━━━━━ DATA BLOCK ━━━━━

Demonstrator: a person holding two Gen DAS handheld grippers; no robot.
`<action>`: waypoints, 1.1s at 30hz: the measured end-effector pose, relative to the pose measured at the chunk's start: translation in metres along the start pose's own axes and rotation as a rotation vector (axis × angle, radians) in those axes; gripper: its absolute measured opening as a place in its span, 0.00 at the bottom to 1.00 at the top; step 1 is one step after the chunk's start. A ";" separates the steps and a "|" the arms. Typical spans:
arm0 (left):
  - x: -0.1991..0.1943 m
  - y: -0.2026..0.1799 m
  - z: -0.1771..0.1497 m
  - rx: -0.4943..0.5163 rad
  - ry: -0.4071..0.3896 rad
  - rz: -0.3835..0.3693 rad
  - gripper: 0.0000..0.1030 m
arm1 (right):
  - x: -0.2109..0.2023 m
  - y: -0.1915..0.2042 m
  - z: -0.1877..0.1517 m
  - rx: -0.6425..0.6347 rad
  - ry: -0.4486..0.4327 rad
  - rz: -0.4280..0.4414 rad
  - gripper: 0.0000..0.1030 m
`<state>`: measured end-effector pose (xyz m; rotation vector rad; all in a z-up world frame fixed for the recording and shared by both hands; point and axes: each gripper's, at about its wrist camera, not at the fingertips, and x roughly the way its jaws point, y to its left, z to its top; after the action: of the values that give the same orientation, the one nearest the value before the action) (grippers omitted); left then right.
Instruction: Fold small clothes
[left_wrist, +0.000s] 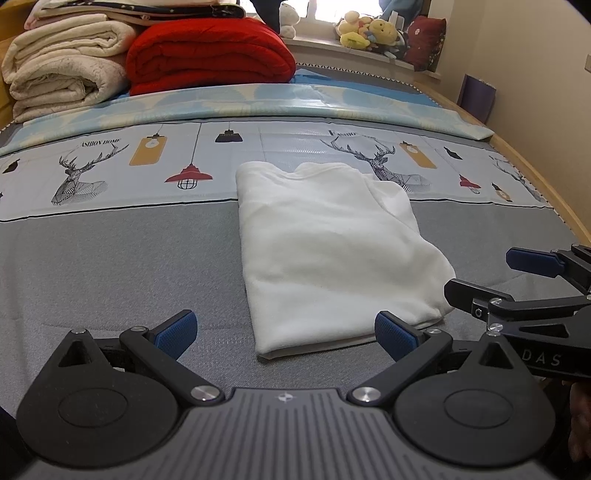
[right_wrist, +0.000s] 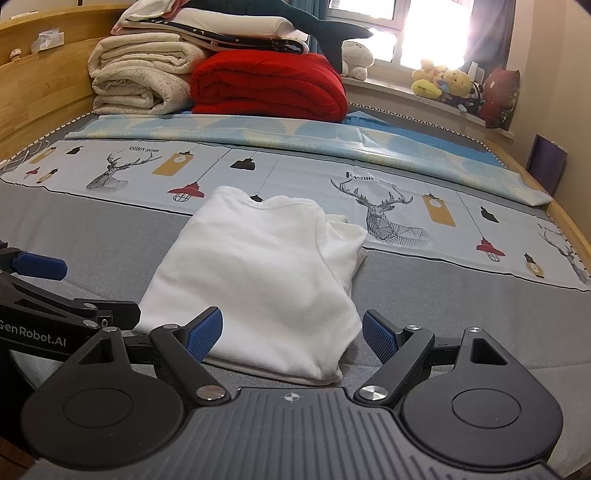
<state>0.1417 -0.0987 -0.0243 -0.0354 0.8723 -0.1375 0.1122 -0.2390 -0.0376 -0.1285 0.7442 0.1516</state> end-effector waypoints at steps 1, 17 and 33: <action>0.000 0.000 0.000 0.000 0.000 0.000 0.99 | 0.000 0.000 0.000 -0.001 -0.001 0.000 0.82; -0.002 -0.001 0.001 0.003 -0.008 -0.002 0.99 | 0.000 0.000 0.000 -0.003 0.000 -0.001 0.82; -0.002 -0.002 0.001 0.013 -0.024 -0.008 0.99 | 0.000 0.000 0.000 -0.004 0.000 -0.002 0.82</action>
<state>0.1412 -0.1001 -0.0215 -0.0282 0.8476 -0.1502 0.1122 -0.2389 -0.0382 -0.1327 0.7441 0.1509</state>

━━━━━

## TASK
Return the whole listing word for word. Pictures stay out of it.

## RESPONSE TO THIS EXERCISE
Demonstrator: a person holding two Gen DAS handheld grippers; no robot.
`<action>`: waypoints, 1.1s at 30hz: the measured end-effector pose, relative to the pose measured at the chunk's start: translation in metres along the start pose's own axes and rotation as a rotation vector (axis × angle, radians) in those axes; gripper: its absolute measured opening as a place in its span, 0.00 at the bottom to 1.00 at the top; step 1 is one step after the chunk's start. A ";" separates the steps and a "|" the arms. Typical spans:
arm0 (left):
  - x: -0.1991..0.1943 m
  - y: -0.2026..0.1799 m
  - z: -0.1771..0.1497 m
  - rx: -0.4943..0.5163 rad
  - ry: -0.4071..0.3896 rad
  - rz: -0.3835..0.3693 rad
  - gripper: 0.0000..0.1030 m
arm1 (right):
  - x: -0.2109..0.2023 m
  - y: -0.1915..0.2042 m
  - z: -0.1877..0.1517 m
  - rx: -0.6425..0.6347 rad
  - ry: -0.4486..0.4327 rad
  - rz: -0.4280..0.4414 rad
  - gripper: 0.0000..0.1030 m
`<state>`: measured end-effector pose (xyz m; rotation vector rad; all in a z-up world frame fixed for the recording and shared by both hands; point and axes: each gripper's, at about its wrist camera, not at the fingertips, and x roughly the way its jaws point, y to its left, z to its top; after the action: of the values that give the same orientation, the one nearest the value before the action) (grippers omitted); left then right.
Instruction: Fold small clothes
[left_wrist, +0.000s] 
[right_wrist, +0.000s] 
<state>0.1417 -0.0987 -0.0243 -0.0354 0.8723 -0.1375 0.1122 -0.2390 -0.0376 -0.1285 0.7442 0.1516</state> end-effector waypoints at steps 1, 17 and 33: <action>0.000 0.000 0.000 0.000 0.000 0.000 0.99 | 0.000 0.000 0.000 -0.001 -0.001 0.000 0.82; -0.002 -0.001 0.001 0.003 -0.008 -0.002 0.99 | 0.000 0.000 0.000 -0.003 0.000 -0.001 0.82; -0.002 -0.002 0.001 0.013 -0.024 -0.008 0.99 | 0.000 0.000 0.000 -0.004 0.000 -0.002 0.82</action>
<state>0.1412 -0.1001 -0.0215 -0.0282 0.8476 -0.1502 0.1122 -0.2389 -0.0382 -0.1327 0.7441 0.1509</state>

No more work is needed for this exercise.